The windows of the house were now broken, every small pane of glass methodically smashed. Inside, there was some vivid wallpaper of the kind that was popular at the time the house was in its heyday, and a wood floor that looked as if it had once been finely finished and lovingly maintained. The doors to the house were missing, and there were only remnants of the “do not enter” tape on the thresholds. I still did not go in, but imagined that there was a grand fireplace in the family room because I saw the stately chimney rising from the roofline.

As I walked around back, the stench was stronger, and the horror more complete, as if I were viewing a crime scene and I was looking at a corpse. At the back of the house, part of the roof over the porch had collapsed, and it looked as if large piles of rubble had, as a final indignity, simply been pushed into the back of the house. Despite the assault, the main house was still standing strong. I had to wonder when it would get tired of withstanding the elements, of holding itself up in a posture of dignity and courage, and when it would simply give up and succumb to time and nature. At least it will until the bulldozers come for it.

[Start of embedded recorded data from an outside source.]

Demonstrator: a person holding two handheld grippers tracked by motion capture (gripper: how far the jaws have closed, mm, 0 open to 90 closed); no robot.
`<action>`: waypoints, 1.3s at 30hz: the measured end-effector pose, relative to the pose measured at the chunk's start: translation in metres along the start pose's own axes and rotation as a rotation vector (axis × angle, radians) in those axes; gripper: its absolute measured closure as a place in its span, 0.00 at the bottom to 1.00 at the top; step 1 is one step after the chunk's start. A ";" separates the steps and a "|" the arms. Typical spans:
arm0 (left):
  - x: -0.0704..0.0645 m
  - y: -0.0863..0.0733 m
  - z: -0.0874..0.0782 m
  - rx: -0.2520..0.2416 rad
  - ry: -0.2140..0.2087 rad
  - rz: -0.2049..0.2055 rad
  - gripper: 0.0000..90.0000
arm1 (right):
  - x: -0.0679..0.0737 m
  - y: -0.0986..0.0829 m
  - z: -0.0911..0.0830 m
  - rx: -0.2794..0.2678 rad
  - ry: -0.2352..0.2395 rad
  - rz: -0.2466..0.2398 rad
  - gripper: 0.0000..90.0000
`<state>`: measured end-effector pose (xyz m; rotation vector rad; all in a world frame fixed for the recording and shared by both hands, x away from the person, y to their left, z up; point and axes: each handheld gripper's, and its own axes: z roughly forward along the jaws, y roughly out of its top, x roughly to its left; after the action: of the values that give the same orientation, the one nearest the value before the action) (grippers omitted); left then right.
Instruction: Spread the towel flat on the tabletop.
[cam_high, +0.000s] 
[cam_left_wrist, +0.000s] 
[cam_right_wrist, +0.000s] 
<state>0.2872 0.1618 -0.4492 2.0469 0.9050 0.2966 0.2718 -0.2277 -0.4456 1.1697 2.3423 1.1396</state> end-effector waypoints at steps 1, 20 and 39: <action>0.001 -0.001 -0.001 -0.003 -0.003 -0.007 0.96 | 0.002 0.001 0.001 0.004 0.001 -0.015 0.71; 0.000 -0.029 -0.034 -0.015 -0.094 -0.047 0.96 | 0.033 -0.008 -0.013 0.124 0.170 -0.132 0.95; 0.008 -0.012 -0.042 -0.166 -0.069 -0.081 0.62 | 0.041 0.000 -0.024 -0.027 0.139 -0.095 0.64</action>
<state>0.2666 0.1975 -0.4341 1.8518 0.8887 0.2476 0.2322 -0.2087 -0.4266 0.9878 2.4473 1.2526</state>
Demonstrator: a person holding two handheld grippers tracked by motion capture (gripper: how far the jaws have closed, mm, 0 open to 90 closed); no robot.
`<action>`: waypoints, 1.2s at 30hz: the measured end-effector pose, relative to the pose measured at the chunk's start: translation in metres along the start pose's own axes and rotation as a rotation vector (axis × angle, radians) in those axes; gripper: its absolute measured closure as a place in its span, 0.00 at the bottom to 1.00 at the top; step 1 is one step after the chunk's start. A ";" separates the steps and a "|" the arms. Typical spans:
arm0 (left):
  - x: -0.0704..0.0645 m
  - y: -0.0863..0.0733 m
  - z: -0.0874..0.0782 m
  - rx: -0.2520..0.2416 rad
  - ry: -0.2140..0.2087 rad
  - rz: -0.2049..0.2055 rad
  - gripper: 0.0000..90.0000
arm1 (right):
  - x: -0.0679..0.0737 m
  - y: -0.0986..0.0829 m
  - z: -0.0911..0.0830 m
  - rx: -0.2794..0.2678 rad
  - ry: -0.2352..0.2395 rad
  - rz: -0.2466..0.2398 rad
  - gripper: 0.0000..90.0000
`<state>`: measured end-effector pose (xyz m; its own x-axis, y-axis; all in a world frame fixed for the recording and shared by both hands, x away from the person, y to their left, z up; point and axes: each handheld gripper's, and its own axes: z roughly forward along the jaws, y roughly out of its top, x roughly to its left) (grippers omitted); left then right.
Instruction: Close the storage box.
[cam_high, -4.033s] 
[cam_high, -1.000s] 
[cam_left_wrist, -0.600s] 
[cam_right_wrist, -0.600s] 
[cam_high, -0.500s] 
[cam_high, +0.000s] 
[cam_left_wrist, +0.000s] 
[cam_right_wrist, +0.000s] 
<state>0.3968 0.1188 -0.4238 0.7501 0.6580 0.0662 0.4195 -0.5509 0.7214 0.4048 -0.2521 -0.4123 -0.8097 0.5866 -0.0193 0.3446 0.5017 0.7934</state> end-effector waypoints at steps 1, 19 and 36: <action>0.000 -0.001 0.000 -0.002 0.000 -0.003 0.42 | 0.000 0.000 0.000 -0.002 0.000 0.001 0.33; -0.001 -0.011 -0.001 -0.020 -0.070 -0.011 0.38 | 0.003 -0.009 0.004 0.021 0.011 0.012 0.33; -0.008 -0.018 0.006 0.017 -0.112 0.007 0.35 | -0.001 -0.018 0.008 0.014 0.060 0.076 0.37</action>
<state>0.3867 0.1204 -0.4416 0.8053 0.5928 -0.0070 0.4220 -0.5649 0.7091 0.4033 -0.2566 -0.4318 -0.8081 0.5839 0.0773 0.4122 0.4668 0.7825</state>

Behind the back retaining wall were the remnants of a working cattle operation. The shells of buildings remained, and there were piles of dirt mixed with feed and manure. I saw a pile of cylindrical objects formed by concrete, behind them in the distance were the red and green traffic lights blinking on and off, and the endless stream of car headlights. People who drove by this place every day without giving it even a look, oblivious. To them, it was a part of the landscape that was invisible by denial.

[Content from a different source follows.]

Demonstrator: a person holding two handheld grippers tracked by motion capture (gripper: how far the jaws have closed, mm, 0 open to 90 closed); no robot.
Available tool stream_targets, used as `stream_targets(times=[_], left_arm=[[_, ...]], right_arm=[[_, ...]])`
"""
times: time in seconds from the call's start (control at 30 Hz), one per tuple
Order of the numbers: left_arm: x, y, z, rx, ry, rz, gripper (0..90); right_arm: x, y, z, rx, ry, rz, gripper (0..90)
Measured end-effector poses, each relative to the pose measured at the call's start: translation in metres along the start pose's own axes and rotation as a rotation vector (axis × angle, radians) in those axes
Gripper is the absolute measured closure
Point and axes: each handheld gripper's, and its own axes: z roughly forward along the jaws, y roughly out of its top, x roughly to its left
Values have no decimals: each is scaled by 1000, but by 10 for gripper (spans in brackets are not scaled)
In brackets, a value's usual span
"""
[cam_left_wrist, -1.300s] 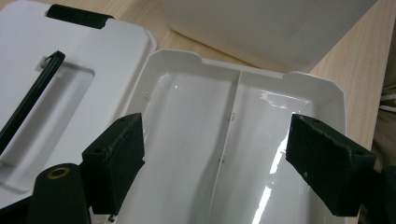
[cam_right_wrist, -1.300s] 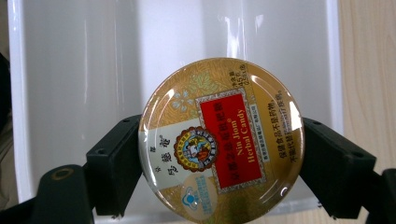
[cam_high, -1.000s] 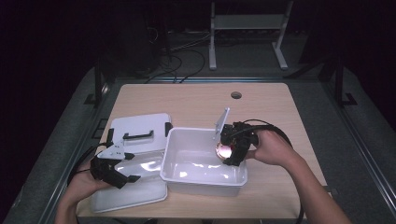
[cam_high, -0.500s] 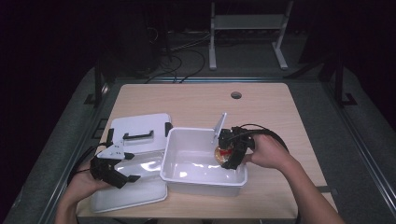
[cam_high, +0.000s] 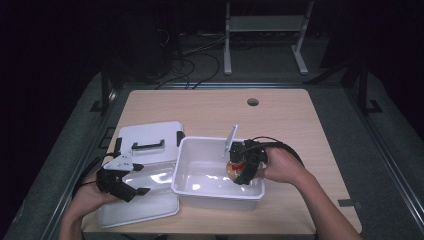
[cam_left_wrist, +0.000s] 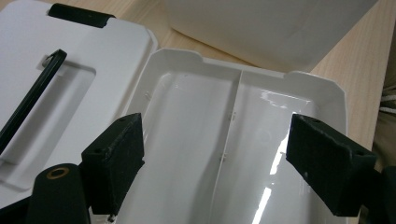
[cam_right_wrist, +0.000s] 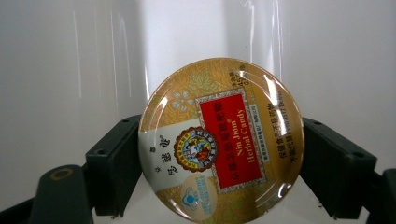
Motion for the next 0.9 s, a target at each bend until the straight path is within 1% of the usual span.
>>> stream_targets(times=[0.1, 0.23, 0.5, 0.53, 0.8, 0.9], left_arm=[[0, -1, 0, 4, 1, -2, 189], [0, 0, 0, -2, 2, 2, 189], [0, 0, 0, -1, 3, 0, 189], [0, 0, 0, -2, 2, 1, 189], [0, 1, 0, -2, 2, 3, 189], [-1, 0, 0, -2, 1, 1, 189]], right_arm=[[-1, 0, -1, -8, -1, 2, 194], [0, 0, 0, 9, -7, -3, 194], [1, 0, 0, 9, -13, -2, 186], [0, 1, -4, -17, -14, 2, 185], [1, -2, -18, -48, -30, 13, 202], [1, -7, -26, -75, -38, 17, 209]])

I was shooting and looking, and then the enormity and tragic drama really struck me.  The rubble piles, the bones, the smell, soon got to me and all I felt was exhaustion and depression. From out of the semi-darkness I heard the voice of my friend, Hal, saying, “are you ready to go soon?”

“Yes,” I said, relief in my voice. I had lost track of where he was, and I was relieved that he was close by. “This place is creeping me out.” It was creepy for him as well, and I was glad that I had brought someone with me to do this shoot. The longer I was there, the more I was affected by the place. We trudged back through the flour-like dust, and I could feel the dirt entering the mesh of the old faithful workout shoes that I like to wear. It was going to take more than a shower to wash away the feelings I was having as the night closed down around me.

Back in the warm cocoon of the car with my camera safely stowed, a cup of coffee in my hand, I started the engine, spun the car around in the pullout, and entered the mindless flow of commuter traffic. I was mostly silent on the way back to my part of town, at least until I had another cup of coffee.

I felt as if I had dredged up a former life, dug deep into some strangers’ past, prodded the ashes of someone’s lost history. Now, though, I wanted to leave it all behind in the darkness and return to my own life. Sometimes, though, I am not glad to be part of this modern world, this frenetic life that demands instant gratification, this accelerated moving forward with no thought to the past. Of course I sit here and think that as I use my brand new computer, the internet, and digital camera. The irony is not lost on me.

I am glad I shot this series of photos, though, because soon what’s left of the ranch will be gone. Soon it will be just a memory, and after that, the memory of it will fade with those who keep the memories. It will be engulfed in the sea of change, the passage of time, and too soon the land will be under another ugly development and no one will ever know that “the little house” ever existed.

Real life doesn’t have the happy endings described in books, and I am quite sure there will be no second chance for this “little house.”